A similar list of guidelines could be presented for social behavior, family interactions, sexual encounters, doing well in school, dieting, coping with physical illness, and on and on. The most effective ways of behaving in these situations sometimes contradict conventional wisdom. Promoting self-interest effectively sometimes involves doing things that other people disagree with. There are certain ethical rules which should not be contravened, but there are other rules that are violated by everyone. It is not easy always for a person who wants to do the right thing to figure out exactly what that right thing is. I know this sounds vague; but the issues of right and wrong are not very far away when deciding how someone should behave, for example, to a sexual partner, or to a business partner, or to a spouse.

Besides those general categories, listed above, there are subcategories which tend to come up in day to day life, such as how to apologize for missing an appointment or coming home late for dinner.

I will offer on this blog suggestions for how to cope with these everyday problems. These recommendations come out of the experience of being a psychiatrist for 50 years. To make clear what I mean, let me mention one of those problems listed above:

How to behave during the first three weeks on a new job

Someone starting a new job will not know how to perform that job immediately; and if it is an important, challenging job, it will take some time to master it. If someone is especially anxious, catching on will take longer than it would otherwise. For instance, someone who has self-doubts will not be listening to instructions from a boss; instead he/she will be focusing on whether or not he is paying attention properly and remembering—which means, of course, that he/she will not be paying attention to what the boss is telling him/her. For some people, this is inevitable. Someone who has low self-esteem should expect to experience these distractions when beginning a new job.  It doesn’t matter.

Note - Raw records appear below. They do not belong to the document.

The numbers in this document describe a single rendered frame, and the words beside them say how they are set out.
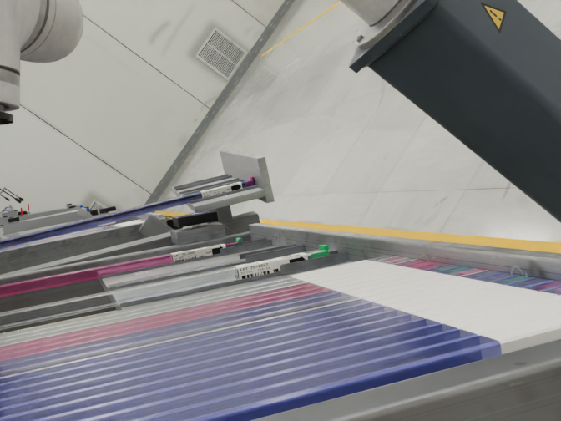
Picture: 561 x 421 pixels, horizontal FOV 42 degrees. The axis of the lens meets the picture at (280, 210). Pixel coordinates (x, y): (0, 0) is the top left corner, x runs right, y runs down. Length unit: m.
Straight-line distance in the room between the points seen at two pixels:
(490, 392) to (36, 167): 8.11
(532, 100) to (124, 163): 7.39
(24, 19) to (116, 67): 7.87
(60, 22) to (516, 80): 0.70
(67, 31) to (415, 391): 0.47
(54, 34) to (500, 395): 0.47
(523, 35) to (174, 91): 7.46
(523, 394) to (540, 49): 0.97
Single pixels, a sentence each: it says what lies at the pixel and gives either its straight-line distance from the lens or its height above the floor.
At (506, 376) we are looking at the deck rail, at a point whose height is 0.80.
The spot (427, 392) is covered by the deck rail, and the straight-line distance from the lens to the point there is 0.23.
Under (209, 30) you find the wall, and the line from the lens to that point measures 8.70.
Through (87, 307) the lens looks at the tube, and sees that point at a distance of 0.57.
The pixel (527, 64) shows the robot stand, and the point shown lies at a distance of 1.15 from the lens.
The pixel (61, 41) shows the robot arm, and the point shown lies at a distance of 0.63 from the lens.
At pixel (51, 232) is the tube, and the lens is 1.06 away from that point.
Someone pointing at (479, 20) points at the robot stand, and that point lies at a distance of 1.12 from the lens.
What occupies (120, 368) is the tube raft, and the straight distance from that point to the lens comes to 0.33.
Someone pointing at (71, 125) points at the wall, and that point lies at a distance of 8.33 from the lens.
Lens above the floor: 0.94
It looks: 15 degrees down
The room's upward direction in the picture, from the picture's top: 54 degrees counter-clockwise
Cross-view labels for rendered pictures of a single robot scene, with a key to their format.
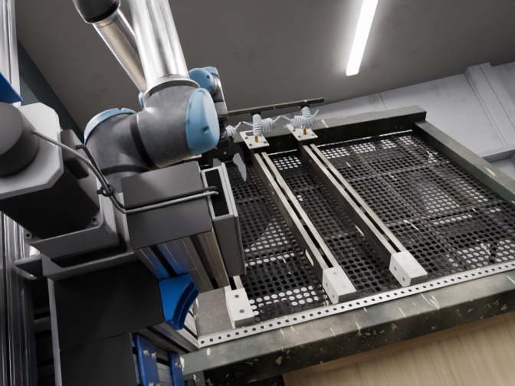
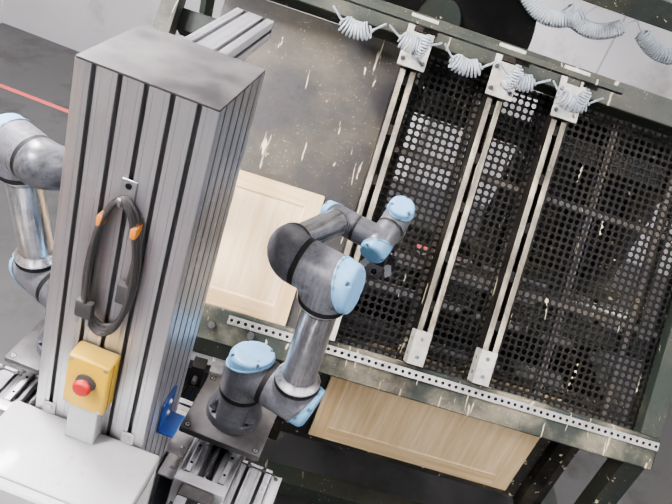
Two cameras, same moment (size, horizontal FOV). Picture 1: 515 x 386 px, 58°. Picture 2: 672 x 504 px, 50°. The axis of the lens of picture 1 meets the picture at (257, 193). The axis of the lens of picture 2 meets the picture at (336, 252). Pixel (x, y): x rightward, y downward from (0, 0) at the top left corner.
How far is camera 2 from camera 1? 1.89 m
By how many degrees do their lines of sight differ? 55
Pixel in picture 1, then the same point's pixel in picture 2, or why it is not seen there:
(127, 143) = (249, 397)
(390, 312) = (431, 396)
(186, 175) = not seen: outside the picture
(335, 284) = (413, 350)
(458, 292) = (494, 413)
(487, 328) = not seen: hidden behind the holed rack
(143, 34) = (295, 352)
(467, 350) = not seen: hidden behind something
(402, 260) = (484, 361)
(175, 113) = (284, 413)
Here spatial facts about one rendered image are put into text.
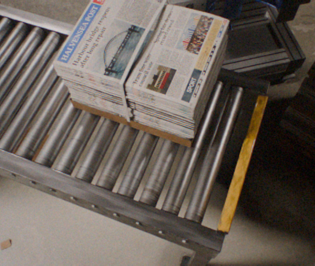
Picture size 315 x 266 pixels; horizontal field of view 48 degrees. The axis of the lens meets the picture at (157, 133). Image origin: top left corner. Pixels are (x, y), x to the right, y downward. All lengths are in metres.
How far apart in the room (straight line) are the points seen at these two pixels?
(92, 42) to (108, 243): 1.08
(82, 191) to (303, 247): 1.18
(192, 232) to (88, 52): 0.53
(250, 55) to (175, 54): 1.14
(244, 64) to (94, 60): 1.17
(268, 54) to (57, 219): 1.38
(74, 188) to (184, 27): 0.52
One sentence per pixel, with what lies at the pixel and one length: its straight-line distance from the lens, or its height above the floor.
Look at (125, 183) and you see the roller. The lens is 0.98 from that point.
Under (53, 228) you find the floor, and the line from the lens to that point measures 1.84.
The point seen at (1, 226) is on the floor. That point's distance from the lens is 1.93.
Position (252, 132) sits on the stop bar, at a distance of 1.04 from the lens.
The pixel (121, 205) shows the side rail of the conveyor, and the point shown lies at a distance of 0.96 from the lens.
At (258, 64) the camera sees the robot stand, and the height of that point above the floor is 0.23.
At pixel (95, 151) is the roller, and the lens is 1.03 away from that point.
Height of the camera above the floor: 1.72
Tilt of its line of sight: 63 degrees down
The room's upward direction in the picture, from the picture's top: 3 degrees counter-clockwise
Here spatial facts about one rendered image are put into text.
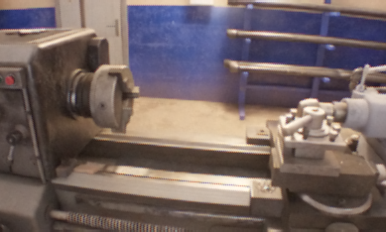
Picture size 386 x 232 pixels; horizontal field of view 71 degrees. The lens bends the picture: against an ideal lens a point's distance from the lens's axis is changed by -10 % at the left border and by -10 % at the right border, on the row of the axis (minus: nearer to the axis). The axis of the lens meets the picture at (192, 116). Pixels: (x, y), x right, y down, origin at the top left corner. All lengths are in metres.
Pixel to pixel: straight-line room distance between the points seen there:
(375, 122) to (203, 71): 3.27
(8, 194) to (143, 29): 3.38
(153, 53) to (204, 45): 0.74
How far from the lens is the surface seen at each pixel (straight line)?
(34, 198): 1.17
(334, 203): 0.92
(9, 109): 1.11
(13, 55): 1.08
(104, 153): 1.52
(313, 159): 0.87
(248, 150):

No one will be fired during the first few weeks of a new job because of incompetence! What matters during these first few weeks are:

  1. Being friendly to everyone. That includes secretaries especially. Secretaries are often in a position to help, or hinder, you, depending on whether or not they like you.
  2. Stay late. People don’t usually notice if you come early to work, but they will notice when you stay late. I do not mean to suggest that succeeding at work requires working long hours indefinitely, but during the first few weeks staying late is essential to giving the impression that you are motivated to work hard.

Let me give one example when these following these rules paid off:

I saw a middle-aged man once who had been out of work for a long time and was becoming increasingly desperate to get a job. When there is not a choice between jobs, I always encourage someone to apply for any job, including those for which he may not seem to be qualified. The worst that can happen, I explain, is that he will be fired. This particular gentleman told me that the job he had just accepted was working with complicated printing press machinery. He had lied on his job application and told his future employer that he had three years of technical experience working and fixing these machines. This was such a technical job that I expressed some misgivings about his being able to fake it long enough to learn the job. But then again, the worst that can happen, I agreed, was that he would lose the job. Then he told me the job was in California. We were in New York.

“Wait a second,” I told him, “that’s a long way to go for a job that most likely you will not be able to keep.”

But he said he was willing to give it a try.

After three weeks at this new job, his employer called him in and said:

“You don’t really know anything about these machines, do you?”

He admitted that he did not—and his boss told him that the company would train him!

During those few weeks he had impressed his boss with his intelligence and willingness to work. Also, he seemed to be a nice guy. For these reasons, his boss was willing to train him, although he would never have hired him in the first place if he thought that that was what he was going to have to do.

There are similar suggestions that I will make on the pages of this blog to manage all the various problems that come up in ordinary life. If a reader has a particular question, I will try to respond.